WHAT IS EXPECTED: Only one span of the listing below is wanted: the lines from the one with "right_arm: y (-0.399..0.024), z" through the one with "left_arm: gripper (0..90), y", reproduced exactly, both ends kept.

------

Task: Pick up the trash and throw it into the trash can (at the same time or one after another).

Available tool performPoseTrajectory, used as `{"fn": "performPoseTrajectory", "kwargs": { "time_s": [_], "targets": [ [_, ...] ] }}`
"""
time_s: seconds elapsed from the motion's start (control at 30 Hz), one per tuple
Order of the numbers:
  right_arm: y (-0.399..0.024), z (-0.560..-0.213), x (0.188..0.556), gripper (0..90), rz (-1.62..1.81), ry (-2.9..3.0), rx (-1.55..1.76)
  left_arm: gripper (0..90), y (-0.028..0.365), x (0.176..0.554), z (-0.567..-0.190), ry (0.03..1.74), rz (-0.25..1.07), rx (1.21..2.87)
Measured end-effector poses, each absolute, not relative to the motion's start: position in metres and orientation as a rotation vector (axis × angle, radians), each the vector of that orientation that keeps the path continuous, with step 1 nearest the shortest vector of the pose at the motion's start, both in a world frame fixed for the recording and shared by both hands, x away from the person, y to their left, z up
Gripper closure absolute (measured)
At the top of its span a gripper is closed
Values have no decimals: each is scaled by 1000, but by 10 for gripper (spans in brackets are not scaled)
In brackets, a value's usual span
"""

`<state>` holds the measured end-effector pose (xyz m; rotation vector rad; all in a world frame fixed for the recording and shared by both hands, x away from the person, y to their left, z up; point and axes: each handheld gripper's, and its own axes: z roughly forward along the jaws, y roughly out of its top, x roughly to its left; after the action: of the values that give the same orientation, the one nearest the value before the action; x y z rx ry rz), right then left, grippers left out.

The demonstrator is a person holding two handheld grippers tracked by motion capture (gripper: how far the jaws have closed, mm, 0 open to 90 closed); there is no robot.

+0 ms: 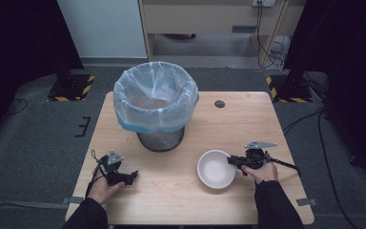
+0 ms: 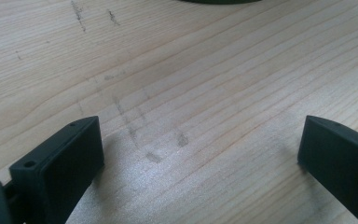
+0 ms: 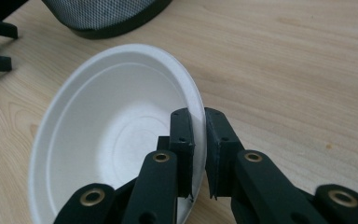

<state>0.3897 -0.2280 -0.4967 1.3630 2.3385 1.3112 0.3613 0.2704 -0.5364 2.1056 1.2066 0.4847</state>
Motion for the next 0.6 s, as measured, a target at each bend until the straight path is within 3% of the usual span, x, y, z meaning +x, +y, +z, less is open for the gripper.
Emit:
{"fn": "performPoseTrajectory", "kwargs": {
  "time_s": [0.6],
  "targets": [
    [-242, -470, 388, 851, 1431, 2124, 1311, 0, 270, 361, -536, 1207, 485, 2106]
  ]
}}
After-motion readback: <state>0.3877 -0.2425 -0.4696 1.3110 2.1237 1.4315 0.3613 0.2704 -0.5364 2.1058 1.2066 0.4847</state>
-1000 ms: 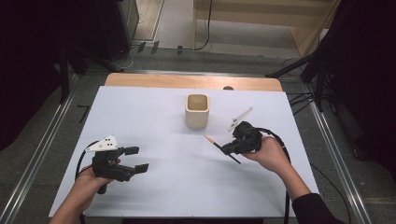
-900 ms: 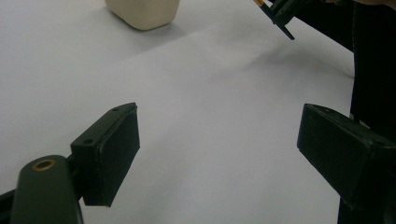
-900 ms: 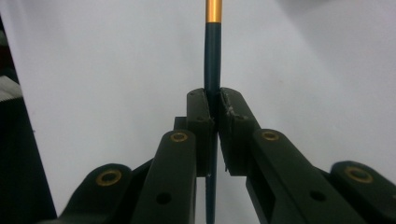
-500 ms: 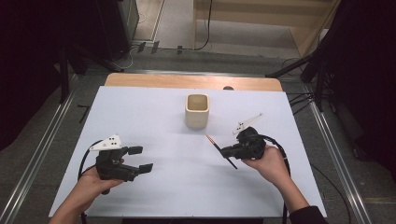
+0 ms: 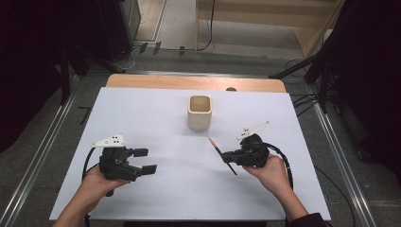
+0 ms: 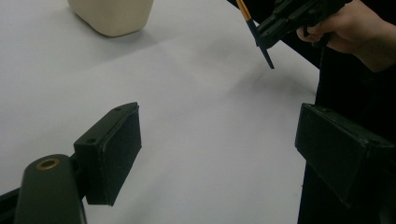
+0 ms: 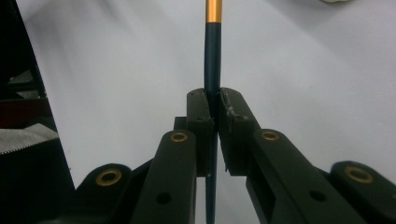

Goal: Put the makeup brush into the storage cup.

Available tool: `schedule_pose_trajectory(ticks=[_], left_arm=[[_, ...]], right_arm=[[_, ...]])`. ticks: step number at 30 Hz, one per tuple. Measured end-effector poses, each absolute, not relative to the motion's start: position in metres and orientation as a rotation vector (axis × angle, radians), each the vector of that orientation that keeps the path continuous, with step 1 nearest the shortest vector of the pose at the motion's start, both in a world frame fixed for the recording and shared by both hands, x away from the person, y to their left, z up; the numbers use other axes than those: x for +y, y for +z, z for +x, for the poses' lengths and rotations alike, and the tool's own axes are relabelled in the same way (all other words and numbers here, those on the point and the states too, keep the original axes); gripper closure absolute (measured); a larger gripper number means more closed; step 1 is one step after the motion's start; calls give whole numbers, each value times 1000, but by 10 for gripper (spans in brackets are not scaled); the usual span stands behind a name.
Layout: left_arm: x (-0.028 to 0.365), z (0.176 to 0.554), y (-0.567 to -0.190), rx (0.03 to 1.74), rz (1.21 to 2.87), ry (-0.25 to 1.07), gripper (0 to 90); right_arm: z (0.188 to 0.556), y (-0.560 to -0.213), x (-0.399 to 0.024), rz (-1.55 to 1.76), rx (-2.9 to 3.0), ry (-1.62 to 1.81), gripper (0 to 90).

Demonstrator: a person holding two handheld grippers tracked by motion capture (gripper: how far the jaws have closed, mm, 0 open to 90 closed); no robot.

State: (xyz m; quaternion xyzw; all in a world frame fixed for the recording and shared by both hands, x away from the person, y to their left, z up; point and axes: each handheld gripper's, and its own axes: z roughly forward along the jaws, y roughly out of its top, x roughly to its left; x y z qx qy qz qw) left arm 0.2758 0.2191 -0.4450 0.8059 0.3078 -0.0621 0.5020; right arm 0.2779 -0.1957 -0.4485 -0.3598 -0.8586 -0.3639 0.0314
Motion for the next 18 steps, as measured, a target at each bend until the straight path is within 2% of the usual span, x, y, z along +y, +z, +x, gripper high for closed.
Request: schedule_pose_trajectory(ticks=[18], left_arm=[[203,282,-443,754,1938,-163,157]], right_arm=[[268,-453,-182,-1150,-2555,-1220,843]])
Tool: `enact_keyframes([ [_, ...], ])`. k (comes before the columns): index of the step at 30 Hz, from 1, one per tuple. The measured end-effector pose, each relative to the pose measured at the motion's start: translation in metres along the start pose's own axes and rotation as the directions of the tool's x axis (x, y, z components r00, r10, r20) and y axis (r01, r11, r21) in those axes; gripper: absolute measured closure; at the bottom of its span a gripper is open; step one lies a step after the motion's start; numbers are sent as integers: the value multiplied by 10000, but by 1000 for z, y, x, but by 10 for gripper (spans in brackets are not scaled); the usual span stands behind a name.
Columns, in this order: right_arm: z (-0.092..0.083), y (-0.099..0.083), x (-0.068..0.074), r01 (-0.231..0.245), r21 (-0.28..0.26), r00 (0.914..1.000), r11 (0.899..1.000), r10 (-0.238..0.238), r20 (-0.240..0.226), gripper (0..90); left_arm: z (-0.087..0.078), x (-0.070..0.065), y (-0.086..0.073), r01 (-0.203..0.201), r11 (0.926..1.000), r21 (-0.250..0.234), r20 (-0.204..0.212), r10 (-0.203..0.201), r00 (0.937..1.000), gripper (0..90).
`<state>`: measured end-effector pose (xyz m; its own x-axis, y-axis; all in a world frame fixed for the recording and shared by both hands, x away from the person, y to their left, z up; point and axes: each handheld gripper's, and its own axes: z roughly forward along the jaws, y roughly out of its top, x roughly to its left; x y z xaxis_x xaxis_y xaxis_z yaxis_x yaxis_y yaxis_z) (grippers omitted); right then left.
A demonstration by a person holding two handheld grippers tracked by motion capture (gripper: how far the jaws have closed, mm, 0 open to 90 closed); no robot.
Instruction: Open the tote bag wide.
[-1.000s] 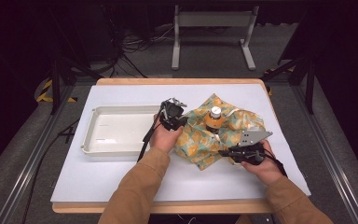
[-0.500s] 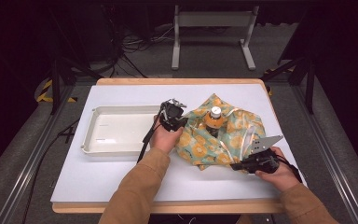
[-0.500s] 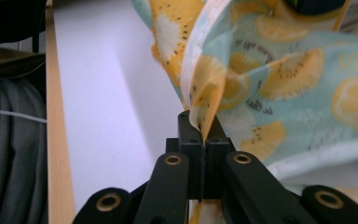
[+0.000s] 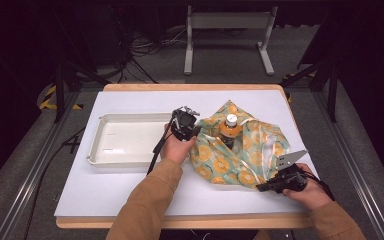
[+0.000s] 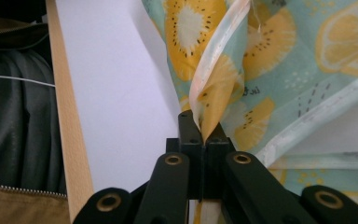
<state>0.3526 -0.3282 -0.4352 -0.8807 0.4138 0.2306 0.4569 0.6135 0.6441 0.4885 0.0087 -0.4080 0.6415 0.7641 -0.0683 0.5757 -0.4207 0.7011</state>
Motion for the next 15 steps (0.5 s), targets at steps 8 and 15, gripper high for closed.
enact_keyframes([
  [8, -12, -2, -3, -231, -567, 9997, 9981, 231, -15, 787, 1, -1, 0, -42, 10000, 29, 31, 42, 10000, 839],
  [15, -42, 5, -8, -488, -2409, 9977, 9693, 588, 345, 556, 0, -1, 0, -84, 10000, -6, 105, 84, 9999, 838],
])
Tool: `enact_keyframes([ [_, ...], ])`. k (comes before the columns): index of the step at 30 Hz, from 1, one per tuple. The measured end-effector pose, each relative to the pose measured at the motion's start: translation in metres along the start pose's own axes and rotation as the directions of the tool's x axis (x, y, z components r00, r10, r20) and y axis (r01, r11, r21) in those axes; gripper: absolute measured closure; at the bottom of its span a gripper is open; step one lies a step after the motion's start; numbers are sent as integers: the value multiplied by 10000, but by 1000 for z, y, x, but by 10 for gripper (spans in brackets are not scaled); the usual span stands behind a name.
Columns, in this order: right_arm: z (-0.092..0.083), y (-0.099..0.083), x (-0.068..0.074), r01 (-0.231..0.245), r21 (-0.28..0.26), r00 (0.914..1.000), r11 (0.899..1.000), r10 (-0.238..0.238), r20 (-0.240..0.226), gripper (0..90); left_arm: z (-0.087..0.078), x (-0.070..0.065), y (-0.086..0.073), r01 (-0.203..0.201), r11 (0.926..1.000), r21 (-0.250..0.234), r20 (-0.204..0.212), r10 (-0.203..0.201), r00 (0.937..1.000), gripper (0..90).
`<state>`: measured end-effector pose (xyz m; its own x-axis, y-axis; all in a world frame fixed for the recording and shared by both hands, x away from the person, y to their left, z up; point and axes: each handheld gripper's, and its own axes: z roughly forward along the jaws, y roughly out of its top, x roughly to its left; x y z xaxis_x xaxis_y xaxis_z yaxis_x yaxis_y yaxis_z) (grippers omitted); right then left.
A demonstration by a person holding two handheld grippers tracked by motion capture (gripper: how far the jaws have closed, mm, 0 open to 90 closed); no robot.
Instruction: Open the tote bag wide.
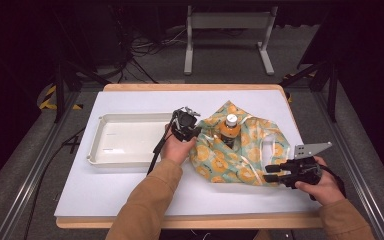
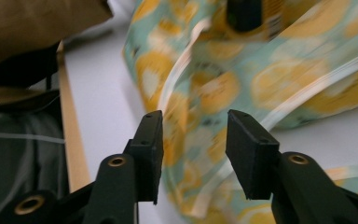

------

RESPONSE BOX:
  right_arm: y (-0.399..0.024), z (-0.560..-0.213), x (0.188..0.556), gripper (0..90), rz (-1.62..1.81), ry (-2.9..3.0), rx (-1.55..1.76)
  left_arm: gripper (0..90), y (-0.028..0.365), x (0.176..0.554), z (-0.567..-0.190), ry (0.03..1.74), rz (-0.25..1.07), rx (1.21..2.87)

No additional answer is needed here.